** Opening INPUT block **
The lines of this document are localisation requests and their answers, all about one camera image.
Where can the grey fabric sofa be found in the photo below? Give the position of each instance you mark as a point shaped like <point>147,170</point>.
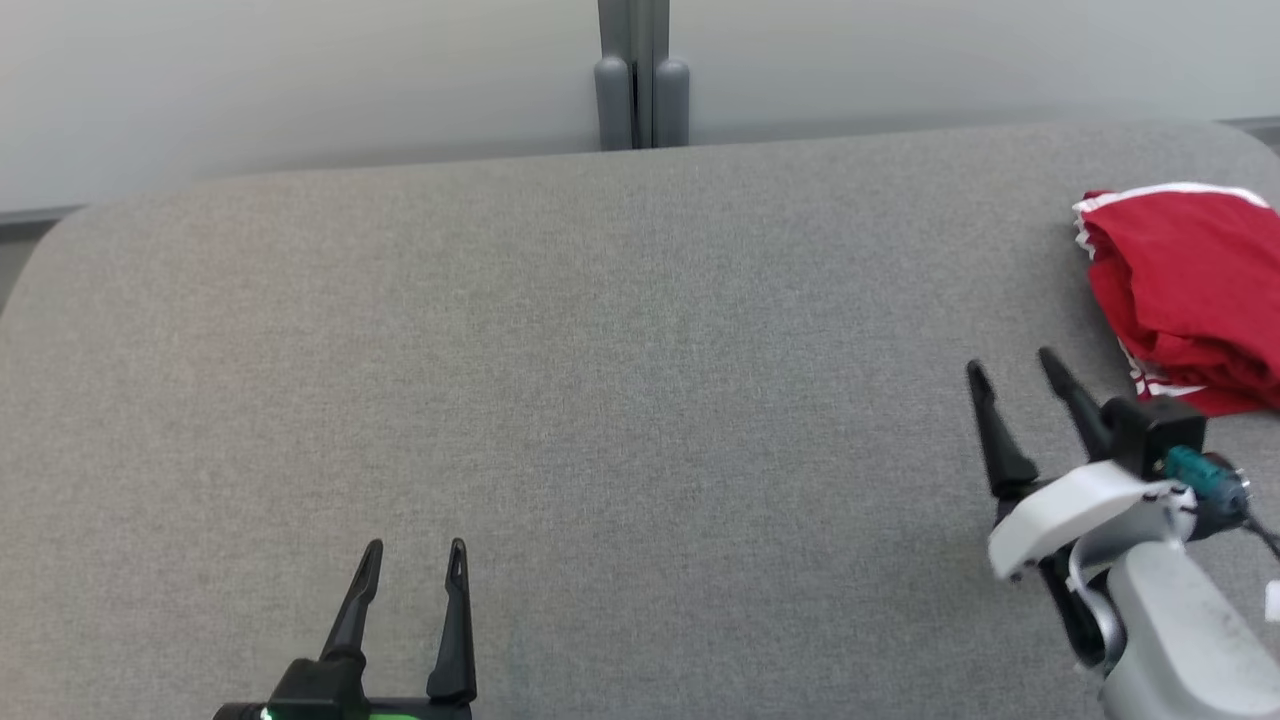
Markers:
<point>600,400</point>

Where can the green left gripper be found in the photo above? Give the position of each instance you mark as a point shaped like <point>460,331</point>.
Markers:
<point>320,695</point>

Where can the red white-sleeved t-shirt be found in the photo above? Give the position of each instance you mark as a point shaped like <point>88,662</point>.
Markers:
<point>1190,290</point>

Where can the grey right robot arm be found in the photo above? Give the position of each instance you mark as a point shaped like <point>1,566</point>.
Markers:
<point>1190,640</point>

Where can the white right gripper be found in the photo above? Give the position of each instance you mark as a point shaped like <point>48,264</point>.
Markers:
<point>1080,510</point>

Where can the white partition panel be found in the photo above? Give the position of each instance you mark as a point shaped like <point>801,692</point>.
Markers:
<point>950,60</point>
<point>300,80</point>

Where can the grey partition frame post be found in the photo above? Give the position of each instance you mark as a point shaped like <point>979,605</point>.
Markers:
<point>672,100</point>
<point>612,100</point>

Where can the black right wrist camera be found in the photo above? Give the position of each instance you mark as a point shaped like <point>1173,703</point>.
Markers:
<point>1150,435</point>

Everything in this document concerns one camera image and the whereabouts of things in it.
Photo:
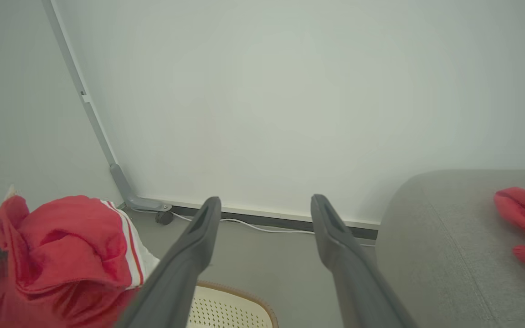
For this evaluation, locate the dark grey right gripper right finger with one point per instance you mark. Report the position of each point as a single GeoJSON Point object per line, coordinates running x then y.
{"type": "Point", "coordinates": [349, 269]}

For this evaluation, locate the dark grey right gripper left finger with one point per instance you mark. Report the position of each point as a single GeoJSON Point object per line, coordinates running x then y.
** Closing INPUT block **
*AIM OF THE EXERCISE*.
For each line of the listing that holds the word "white", show that line.

*FINISHED TASK*.
Where can the red white-sleeved t-shirt be found in the photo above? Give the position of each instance you mark as a point shaped like <point>88,662</point>.
Where can the white right gripper be found in the photo above? Give the position of each instance you mark as a point shaped like <point>48,264</point>.
Where can the white partition panel be found in the photo above? Give the position of each instance you mark as a point shaped like <point>801,692</point>.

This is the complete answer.